There are several methods for keeping the records of the transaction in the accounting sector of an organization. The system of traditional costing basically involves the prediction of profits. This also uses the cause and effect and its techniques which take its account for the taxes related to direct and indirect in the accounts of the costs and various expenses related to the matter of business. This is basically the allocation which is mainly the factory overheads to on the definite products and the production volume which has been already consumed. The systems have various problems with it as it is handled manually in organizations. This calculates everything in a different way which deals with overhead charges and all other basics of the company. In this method, the overhead is basically applied to the labor of direct which includes hours of the consumed and varied machines hours which are applied. Technology is not used in such accounting practices leading to further issues. These factors add the problem to the overall accounting issues of the concerned organization.

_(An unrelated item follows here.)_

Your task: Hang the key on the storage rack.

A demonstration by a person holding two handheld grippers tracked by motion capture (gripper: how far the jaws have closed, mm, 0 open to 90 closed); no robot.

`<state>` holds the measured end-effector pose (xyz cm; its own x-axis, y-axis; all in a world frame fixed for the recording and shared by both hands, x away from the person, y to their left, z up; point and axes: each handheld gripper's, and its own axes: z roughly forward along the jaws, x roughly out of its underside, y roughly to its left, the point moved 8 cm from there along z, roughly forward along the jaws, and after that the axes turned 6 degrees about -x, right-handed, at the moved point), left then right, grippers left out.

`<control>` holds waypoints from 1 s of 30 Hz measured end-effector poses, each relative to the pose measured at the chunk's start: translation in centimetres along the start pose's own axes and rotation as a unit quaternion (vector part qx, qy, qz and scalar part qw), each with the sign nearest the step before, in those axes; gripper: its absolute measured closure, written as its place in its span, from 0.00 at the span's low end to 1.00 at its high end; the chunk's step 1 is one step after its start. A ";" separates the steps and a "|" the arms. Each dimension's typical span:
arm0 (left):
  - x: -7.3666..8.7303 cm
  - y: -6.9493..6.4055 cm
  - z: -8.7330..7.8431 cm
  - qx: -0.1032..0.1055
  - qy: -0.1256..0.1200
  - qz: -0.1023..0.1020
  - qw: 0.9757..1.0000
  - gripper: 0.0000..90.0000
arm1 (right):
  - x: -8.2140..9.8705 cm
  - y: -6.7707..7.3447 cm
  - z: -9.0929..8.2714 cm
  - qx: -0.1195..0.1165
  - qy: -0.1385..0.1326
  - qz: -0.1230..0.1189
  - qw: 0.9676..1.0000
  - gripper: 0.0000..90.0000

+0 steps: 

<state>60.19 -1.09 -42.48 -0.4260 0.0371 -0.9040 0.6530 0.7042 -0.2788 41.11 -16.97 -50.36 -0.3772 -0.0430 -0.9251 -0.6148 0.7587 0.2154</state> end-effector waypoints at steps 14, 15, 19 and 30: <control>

The main problem of such part is that factory overhead can have a higher basis on the specific allocation which includes in the changes of the resources and volume by the consumption of triggers which inculcates a huge change in the overall amount of the overhead. This issue is a common part of the traditional accounting method which is quite large and it also does not involve the direct labor as it is of nonexistent. As per Alles et al. (2018), in such cases, the traditional costing and its methods direct apply to the overhead of the factory which inculcates on the price of the products by hours of labor. As if there are slight changes in the overall process of production then there is an increase in the number of direct labors and the rate of the product also diminishes slightly. This is nonsensical and is directed to various relationships among the overhead of factory and the overall volume of production. This generally works in a culture where the statement based on the finances are mainly intended for applying the numbers which are generally the units produced for ending inventory. In such cases, there are basically no decisions from the end of the management perspectives. Such kinds of systems also include a traditional way of recording data of accounts which are being transacted in the concerned company every day.
According to the case study, Sam Walton and John Walton use the traditional methods of accounting which are generally being documented in the books or copies according to the transactions or the bank statements. These are having no technical records within themselves. In such cases, issues are coming up in the concerned company with the definite amount of cash flow. Issues also relate to the late payment of the labors and due payments from the customer’s end are also often not charged properly. All these issues arise from the method of traditional methods of accounting system without putting it on computers or any other technological methods. This also accounts with specific strengths and weaknesses. These are described below.
The strengths are as follows:
- Traditional accounting systems are basically simple in nature. This is because they are manually recorded on the basis of the carries transactions.
- The system is widely understood internally. As the records are subjected to the manual database and are basically performed by the internal members of the company, so there is no understanding issue arises.
- Traditional Method of Accounting is also easily explainable in the external sectors. No issues of explanation arise while the explanation of the transactions is carried out by the concerned organization.
- This is also cost-effective in nature as it does not include any budget issues with the inclusions of definite technologies in a definite manner. The traditional accounting systems are basically cost effective as it gives the manual transformation.
The weakness issues are as follows:
- The overhead recovery and various hours related to machines are basically used for costs which are indirect and related to overhead. Such part is highly achievable for the specific valuation of the stock and its costing which report on the systems of management related to the information and accounts. But the main part is that this is not at all useful for the implications of the decision for a long term of the year.
- Unrealistic part occurs when there is a splitting of cost into a fixed part and a variable part.
- Some forced decisions are being taken on the advertisements, promotion campaigns and sales, and technology processes, mixing of products, and decision s related to price are basic information related to costs. Such cases occur due to the difficulties in the allocation and methods of overhead recovery.
- If any kind of automation arises in the products then the total structure of the product changes. This is so because nowadays modern technology is used which basically reduces the overall cost which is increased. The most useful term is that mechanization of the manual work leads to more improvement other than following the traditional systems.
- There is basically a need for the degree of completion which works according to the incurred costs which are basically arisen in the products. This is not possible under the traditional accounting systems. As it cannot have innovation in itself, because the whole reservoirs are maintained manually.
- The traditional accounting system also contains limited accuracy within itself as it is handwritten or manually performed. Manual documents always possess inaccuracy with it.